Introduction
Introduction Statistics Contact Development Disclaimer Help
# taz.de -- Linksradikale Szene Berlin: Psychoterror in der Rigaer
> Ein anonymes Flugblatt droht Anwohnern, die gegen einen Bewohner der
> Rigaer 94 aussagten. Der Kiez solle sich hüten, mit der Polizei zu
> kooperieren.
Bild: Aus der Rigaer 94 heißt es, ihre Schreiben tragen stets ihre Unterschrif…
Einschüchterung. Anders kann man das Flugblatt nicht lesen. Anfang der
Woche steckte es in der Rigaer Straße und in Seitenstraßen in den
Briefkästen. Seht her, so ergeht es Anwohnern, die mit der Polizei
zusammenarbeiten, sagt das vierseitige Pamphlet. Die Verfasser bleiben
anonym, unschwer lässt sich erraten, dass sie im Umfeld der autonomen
Hausprojekte Liebig 34 und Rigaer 94 zu suchen sind.
Ausführlich geht es im Text um einen Prozess gegen einen Bewohner der
Rigaer 94, der unlängst zu 18 Monaten Haft ohne Bewährung verurteilt wurde.
Der Vorfall hatte sich im Frühjahr direkt um die Ecke, vor der Bäckerei
2000 ereignet. Anwohner aus dem Kiez sagten gegen den 42-Jährigen, genannt
„Isa“, als Zeugen aus – für Teile der linksradikalen Szene ein absolutes
No-Go: Auseinandersetzungen im Kiez seien „ohne Zuhilfenahme der Polizei zu
lösen“, heißt es im anonymen Flugblatt.
Seit einem halben Jahr gehe der Pyschoterror gegen die Zeugen, berichtet
eine Anwohnerin, die anonym bleiben will. „Das Flugblatt ist nur eine
weitere Runde in einer Hetzjagd gegen Leute, die das Normalste von der Welt
getan haben: Die Polizei um Hilfe zu rufen, wenn jemand am Boden liegt.“
Die Zeugen, ein Mann und eine Frau, wohnen mitten im Kiez. Im Flugblatt
sind sie – nicht zum ersten Mal – mit vollem Namen und Adresse genannt.
Kurz nach dem Vorfall waren sie mit einem anonymen Schreiben in das
autonome Vereinslokal Kadterschmiede in der Rigaer 94 zu einer Art
Kieztribunal vorgeladen worden. Weil sie abgelehnt hätten zu kommen, heißt
es im Flugblatt, seien sie danach „folgerichtig als Denunziant_innen im
Kiez geoutet“ worden.
## „Den Kiez nicht mehr betreten“
Einem Zeitungsbericht zufolge verstehen sich die beiden Zeugen als links.

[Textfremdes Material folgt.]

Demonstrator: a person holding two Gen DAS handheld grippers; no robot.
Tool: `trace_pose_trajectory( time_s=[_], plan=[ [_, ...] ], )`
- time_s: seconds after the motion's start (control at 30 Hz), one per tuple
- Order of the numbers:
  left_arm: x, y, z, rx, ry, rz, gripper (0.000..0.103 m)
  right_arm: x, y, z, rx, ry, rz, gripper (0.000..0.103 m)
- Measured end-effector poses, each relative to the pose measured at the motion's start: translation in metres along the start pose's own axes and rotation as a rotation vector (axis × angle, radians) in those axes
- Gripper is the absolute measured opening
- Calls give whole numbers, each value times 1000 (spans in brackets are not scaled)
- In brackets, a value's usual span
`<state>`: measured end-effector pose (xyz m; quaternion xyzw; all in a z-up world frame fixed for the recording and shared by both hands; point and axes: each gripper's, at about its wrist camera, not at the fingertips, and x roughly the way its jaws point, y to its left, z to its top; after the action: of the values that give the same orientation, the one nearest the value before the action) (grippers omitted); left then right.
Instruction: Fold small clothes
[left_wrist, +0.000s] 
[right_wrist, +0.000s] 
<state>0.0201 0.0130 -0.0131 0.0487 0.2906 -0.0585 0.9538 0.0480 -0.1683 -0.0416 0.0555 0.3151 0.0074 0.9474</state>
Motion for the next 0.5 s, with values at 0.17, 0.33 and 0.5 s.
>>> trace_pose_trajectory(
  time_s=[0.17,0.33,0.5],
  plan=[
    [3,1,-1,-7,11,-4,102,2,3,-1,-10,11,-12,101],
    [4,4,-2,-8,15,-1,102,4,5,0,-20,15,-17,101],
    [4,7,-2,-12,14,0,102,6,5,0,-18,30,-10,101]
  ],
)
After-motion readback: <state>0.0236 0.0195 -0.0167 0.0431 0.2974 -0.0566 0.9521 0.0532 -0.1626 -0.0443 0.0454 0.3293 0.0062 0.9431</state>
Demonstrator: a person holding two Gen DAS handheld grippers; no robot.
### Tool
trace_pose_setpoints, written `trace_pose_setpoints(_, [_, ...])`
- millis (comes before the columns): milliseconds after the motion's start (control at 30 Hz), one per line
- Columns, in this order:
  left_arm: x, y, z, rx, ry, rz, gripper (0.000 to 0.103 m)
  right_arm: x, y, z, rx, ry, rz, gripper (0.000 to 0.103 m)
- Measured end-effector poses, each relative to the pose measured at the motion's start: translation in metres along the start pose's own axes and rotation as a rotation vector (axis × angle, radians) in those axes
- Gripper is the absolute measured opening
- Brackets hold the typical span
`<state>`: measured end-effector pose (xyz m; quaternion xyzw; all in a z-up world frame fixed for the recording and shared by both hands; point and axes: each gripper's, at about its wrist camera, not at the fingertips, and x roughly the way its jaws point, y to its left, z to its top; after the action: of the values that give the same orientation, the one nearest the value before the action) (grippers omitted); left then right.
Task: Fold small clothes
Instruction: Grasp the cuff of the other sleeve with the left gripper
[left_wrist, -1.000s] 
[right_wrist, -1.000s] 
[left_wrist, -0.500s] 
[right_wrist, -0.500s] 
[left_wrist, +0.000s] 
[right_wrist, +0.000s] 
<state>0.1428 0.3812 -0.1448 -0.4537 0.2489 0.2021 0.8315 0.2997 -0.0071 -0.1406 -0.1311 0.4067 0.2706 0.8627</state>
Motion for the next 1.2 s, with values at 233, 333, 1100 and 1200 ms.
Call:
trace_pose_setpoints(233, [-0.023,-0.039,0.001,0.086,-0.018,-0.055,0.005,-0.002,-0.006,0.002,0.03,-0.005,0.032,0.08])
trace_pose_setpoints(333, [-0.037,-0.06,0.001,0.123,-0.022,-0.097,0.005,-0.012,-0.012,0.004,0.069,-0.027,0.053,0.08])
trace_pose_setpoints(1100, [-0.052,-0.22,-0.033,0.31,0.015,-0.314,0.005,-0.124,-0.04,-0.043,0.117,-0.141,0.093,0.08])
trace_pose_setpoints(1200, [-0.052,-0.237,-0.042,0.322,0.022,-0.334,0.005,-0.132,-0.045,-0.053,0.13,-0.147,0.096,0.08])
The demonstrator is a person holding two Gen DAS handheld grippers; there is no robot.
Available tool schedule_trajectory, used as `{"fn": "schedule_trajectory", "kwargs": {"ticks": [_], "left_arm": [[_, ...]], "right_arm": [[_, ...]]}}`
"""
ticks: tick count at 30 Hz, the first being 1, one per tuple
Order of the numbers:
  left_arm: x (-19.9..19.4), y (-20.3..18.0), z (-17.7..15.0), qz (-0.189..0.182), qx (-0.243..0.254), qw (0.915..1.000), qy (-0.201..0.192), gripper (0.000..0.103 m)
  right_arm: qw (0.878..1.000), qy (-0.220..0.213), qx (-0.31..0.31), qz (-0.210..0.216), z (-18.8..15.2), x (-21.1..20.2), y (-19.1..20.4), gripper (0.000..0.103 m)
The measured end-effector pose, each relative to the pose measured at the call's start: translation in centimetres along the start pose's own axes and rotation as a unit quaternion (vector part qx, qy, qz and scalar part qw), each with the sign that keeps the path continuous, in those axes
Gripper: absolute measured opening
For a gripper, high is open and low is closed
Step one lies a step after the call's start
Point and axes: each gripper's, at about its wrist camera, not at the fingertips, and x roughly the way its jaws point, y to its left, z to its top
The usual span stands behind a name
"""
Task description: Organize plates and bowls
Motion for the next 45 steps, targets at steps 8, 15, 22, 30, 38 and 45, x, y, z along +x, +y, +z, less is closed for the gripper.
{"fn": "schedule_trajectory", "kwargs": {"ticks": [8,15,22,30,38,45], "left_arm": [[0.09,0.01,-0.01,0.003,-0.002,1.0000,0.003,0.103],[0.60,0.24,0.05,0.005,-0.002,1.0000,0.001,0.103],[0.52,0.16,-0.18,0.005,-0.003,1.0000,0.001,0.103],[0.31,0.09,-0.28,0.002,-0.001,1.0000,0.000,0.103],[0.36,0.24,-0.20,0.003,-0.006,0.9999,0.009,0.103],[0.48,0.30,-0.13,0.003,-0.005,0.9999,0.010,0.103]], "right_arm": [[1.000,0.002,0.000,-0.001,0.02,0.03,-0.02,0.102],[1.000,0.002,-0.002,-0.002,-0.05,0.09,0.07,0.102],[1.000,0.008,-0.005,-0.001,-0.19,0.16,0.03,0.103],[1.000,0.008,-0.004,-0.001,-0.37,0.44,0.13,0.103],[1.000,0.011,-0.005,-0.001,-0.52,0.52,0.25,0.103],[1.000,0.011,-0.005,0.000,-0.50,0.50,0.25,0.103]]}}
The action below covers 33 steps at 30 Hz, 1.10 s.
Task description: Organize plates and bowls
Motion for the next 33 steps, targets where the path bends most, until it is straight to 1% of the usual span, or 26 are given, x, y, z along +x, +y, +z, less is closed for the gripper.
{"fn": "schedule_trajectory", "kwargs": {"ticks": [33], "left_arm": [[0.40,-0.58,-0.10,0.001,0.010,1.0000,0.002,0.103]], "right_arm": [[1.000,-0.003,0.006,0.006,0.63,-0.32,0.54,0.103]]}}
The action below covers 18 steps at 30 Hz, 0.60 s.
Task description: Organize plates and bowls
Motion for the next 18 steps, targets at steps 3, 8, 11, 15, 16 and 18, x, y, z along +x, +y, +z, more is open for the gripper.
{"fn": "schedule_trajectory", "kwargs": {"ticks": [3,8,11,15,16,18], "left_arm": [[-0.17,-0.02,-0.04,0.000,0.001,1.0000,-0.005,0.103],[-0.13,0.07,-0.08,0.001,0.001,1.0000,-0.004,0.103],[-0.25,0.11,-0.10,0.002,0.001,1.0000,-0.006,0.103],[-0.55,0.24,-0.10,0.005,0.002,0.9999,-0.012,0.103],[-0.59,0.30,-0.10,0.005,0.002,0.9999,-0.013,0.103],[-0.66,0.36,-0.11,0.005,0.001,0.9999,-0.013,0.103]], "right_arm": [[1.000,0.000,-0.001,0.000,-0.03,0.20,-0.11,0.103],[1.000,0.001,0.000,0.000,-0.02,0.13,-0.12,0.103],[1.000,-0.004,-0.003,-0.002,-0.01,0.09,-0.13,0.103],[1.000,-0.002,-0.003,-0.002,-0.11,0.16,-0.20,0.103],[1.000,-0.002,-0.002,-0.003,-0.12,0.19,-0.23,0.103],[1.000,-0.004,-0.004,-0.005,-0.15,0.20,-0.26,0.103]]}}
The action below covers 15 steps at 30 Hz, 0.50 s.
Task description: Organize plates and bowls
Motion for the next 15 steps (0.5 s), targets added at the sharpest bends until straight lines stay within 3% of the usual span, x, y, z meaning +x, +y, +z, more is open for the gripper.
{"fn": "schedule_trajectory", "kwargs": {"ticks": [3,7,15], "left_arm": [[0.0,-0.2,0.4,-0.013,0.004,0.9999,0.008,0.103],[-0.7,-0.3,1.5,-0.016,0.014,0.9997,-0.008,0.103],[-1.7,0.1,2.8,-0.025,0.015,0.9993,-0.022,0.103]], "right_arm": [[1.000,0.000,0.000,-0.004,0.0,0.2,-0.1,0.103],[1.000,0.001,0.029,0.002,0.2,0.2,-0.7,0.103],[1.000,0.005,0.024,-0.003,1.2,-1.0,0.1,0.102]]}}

Sie sollten ihr Auto weit weg parken und die Haustür gut abschließen, soll
ihnen das Landeskriminalamt (LKA) geraten haben. Aber ihr Leib und Leben
sei nicht in Gefahr. Linke Gewalt richte sich in der Regel gegen Sachen.
Im Flugblatt wird auf die Ängste, die beide offenbar durchleben, mit den
Worten eingegangen: „Frieden werden sie wahrscheinlich nur dann finden,
wenn sie den Kiez nicht mehr betreten.“ Gleichzeitig ergeht an den gesamten
Kiez die Warnung: Nicht in Konflikte einmischen, deren „Größe“ man nicht
verstünde. „Das bedeutet insbesondere, nicht die geringste Zusammenarbeit
mit der Polizei einzugehen.“
Vergleichbare Flugblätter seien schon mehrfach im Internet veröffentlicht
worden, teilte die Polizei auf Anfrage mit. Stets sei es darum gegangen,
die Zeugen des Gerichtsprozesses psychisch unter Druck zu setzen. Nicht
bestätigen wollte die Polizei, dass die Betroffenen seit März unter
permanentem Polizeischutz stehen, wie im Flugblatt behauptet. Eine Erhöhung
der Gefährdung der Zeugen sei derzeit nicht ersichtlich. Das LKA ermittle
wegen des Verdachts der Beleidigung, üblen Nachrede und Verleumdung.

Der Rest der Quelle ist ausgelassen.